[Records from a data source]
● ● ● ●
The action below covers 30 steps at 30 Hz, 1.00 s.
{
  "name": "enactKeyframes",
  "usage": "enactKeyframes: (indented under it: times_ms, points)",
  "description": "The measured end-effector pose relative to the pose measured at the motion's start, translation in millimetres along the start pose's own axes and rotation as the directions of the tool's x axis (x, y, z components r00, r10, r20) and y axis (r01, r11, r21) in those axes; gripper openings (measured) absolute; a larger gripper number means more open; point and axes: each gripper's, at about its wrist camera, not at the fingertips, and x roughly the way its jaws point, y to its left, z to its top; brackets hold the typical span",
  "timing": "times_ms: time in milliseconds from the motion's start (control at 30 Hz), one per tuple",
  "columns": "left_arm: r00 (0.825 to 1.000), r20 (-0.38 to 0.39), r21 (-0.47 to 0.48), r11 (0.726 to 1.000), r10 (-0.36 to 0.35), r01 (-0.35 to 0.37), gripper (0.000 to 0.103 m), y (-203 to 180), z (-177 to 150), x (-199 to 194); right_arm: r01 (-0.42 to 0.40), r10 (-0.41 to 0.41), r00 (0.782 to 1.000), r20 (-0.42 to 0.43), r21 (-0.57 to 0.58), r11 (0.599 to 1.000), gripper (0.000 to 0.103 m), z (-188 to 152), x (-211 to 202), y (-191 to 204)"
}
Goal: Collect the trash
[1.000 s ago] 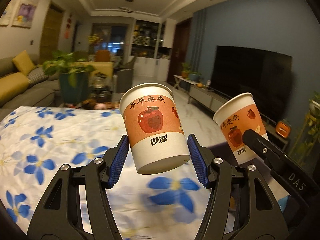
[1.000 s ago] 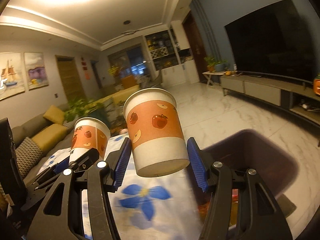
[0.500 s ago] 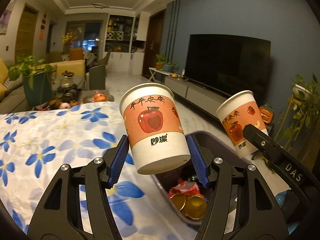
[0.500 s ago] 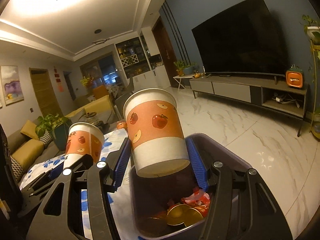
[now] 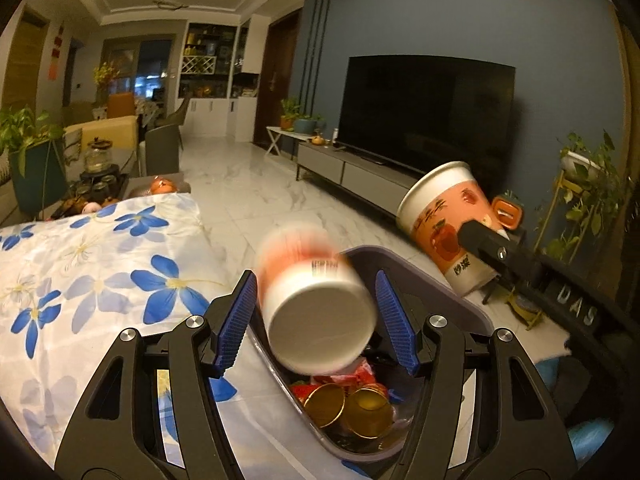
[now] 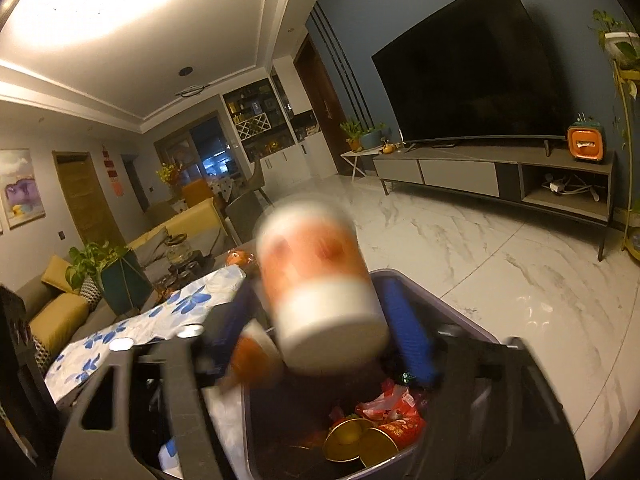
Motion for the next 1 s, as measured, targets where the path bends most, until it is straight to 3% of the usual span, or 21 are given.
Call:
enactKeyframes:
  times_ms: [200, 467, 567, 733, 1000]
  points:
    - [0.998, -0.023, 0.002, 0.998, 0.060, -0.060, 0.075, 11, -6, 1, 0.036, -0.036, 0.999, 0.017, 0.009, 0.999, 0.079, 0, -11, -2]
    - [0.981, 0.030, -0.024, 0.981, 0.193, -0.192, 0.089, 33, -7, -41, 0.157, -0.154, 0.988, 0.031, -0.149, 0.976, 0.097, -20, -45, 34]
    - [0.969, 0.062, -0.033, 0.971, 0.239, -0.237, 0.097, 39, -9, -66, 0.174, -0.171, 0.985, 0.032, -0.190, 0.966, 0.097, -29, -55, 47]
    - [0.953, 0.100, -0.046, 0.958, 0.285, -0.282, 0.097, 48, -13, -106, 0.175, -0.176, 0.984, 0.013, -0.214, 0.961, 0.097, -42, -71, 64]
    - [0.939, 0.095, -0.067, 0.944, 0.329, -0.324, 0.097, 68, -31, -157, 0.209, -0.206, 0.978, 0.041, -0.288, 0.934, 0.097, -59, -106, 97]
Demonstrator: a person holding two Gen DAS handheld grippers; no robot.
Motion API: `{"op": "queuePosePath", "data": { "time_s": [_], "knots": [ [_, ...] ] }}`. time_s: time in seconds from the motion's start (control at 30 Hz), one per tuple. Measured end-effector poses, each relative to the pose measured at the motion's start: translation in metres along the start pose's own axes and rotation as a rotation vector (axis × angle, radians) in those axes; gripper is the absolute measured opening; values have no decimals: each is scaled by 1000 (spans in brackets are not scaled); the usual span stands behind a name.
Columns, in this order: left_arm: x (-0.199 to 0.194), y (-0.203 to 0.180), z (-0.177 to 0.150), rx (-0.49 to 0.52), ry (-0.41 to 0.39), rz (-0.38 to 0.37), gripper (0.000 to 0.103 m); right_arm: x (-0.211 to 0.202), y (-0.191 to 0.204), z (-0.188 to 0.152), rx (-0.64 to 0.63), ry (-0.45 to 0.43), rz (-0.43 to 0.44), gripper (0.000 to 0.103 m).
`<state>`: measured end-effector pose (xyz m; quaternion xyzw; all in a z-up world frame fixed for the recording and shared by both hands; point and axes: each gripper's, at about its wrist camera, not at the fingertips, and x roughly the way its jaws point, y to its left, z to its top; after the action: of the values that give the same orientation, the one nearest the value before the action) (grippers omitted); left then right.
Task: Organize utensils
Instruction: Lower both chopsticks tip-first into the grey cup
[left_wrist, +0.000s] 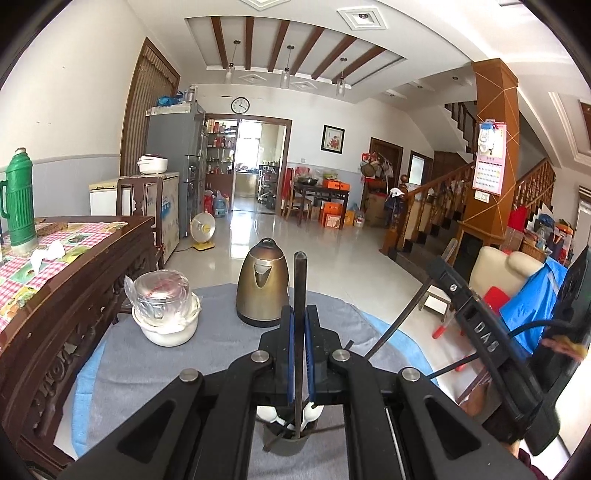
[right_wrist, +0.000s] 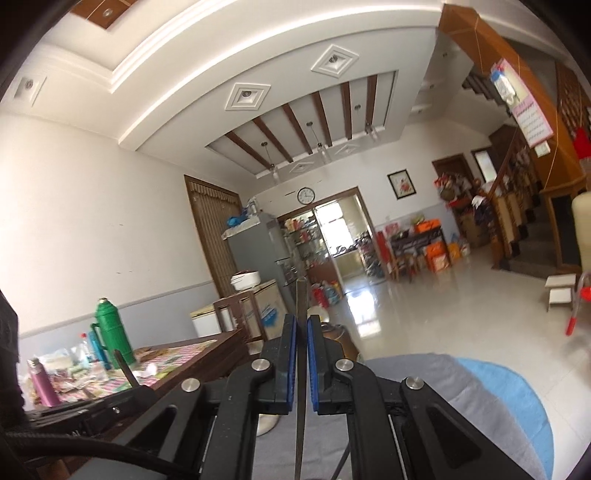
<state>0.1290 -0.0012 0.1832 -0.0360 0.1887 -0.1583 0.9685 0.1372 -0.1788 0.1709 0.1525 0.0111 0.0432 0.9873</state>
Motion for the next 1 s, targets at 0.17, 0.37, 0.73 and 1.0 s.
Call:
{"op": "queuePosePath", "data": {
  "time_s": [0.17, 0.37, 0.73, 1.0],
  "knots": [
    [21, 1, -9, -14, -1, 28, 6, 25, 0, -17, -26, 24, -15, 6],
    [44, 1, -25, -10, 25, 66, 6, 49, -24, -38, 25, 102, -15, 6],
    [72, -1, -48, 7, 115, 91, 6, 64, -54, -65, 98, 207, 35, 6],
    [78, -1, -57, 7, 145, 93, 6, 75, -51, -80, 98, 256, 71, 6]
  ]
}}
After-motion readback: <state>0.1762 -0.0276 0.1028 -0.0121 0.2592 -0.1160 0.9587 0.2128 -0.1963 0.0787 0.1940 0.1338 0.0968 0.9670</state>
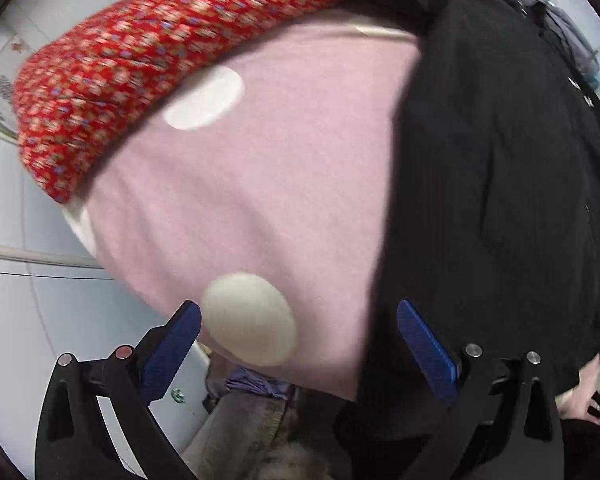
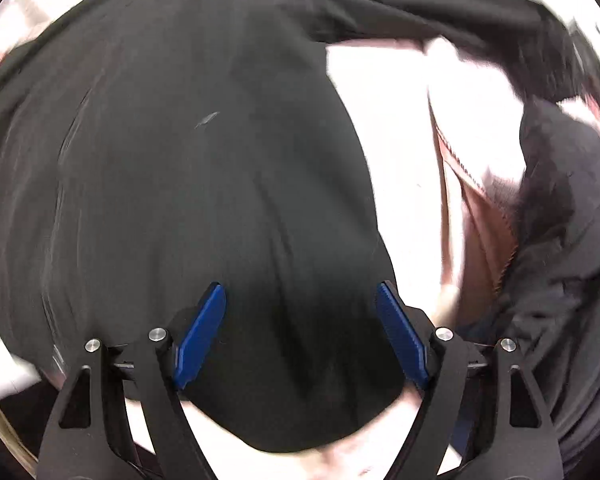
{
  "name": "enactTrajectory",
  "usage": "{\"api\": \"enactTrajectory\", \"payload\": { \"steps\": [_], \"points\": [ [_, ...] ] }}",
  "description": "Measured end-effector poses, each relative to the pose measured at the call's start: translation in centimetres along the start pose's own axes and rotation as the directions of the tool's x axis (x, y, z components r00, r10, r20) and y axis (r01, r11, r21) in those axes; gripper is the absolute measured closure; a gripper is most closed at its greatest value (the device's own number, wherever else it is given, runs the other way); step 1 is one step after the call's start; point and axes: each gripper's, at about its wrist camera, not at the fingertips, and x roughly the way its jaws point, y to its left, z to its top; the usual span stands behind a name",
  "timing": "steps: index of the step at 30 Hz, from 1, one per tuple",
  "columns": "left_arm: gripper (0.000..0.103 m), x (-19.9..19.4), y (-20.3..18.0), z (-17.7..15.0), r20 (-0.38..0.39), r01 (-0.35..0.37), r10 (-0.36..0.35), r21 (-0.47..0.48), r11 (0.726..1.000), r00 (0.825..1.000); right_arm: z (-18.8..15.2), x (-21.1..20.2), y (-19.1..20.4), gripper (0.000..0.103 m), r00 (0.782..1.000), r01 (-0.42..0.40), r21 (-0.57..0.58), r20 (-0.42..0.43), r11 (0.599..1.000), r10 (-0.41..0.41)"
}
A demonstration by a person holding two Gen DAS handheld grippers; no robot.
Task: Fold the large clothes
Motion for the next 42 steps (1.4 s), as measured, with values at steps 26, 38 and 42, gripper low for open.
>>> {"api": "enactTrajectory", "payload": {
  "steps": [26,38,42],
  "points": [
    [0.103,-4.9,10.4,0.5,0.015,-0.148,0.154,-0.207,0.967,0.988,-13.1,0.7,-2.0,0.026,0.989,-0.135,0.332,-0.014,0.933,0.149],
    [0.006,-1.8,1.8,0.9,0.01,-0.081,0.082,-0.022,0.996,0.997,-12.8,2.0,1.0,0.028,0.986,-0.164,0.263,0.066,0.951,0.152],
    [0.008,2.8,-0.7,-0.3,-0.092,-0.099,0.104,0.05,0.994,0.99,-12.4,1.3,4.5,0.074,0.986,-0.164,0.128,0.045,0.978,0.16]
  ]
}}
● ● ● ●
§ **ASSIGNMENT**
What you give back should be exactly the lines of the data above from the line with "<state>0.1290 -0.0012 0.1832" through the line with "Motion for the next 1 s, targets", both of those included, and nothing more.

§ **THE COMPLETED TASK**
<state>0.1290 -0.0012 0.1832 -0.0360 0.1887 -0.1583 0.9685 0.1372 -0.1788 0.1709 0.1525 0.0111 0.0432 0.9873</state>
Motion for the next 1 s, targets at 0.17, 0.37, 0.73 and 1.0 s.

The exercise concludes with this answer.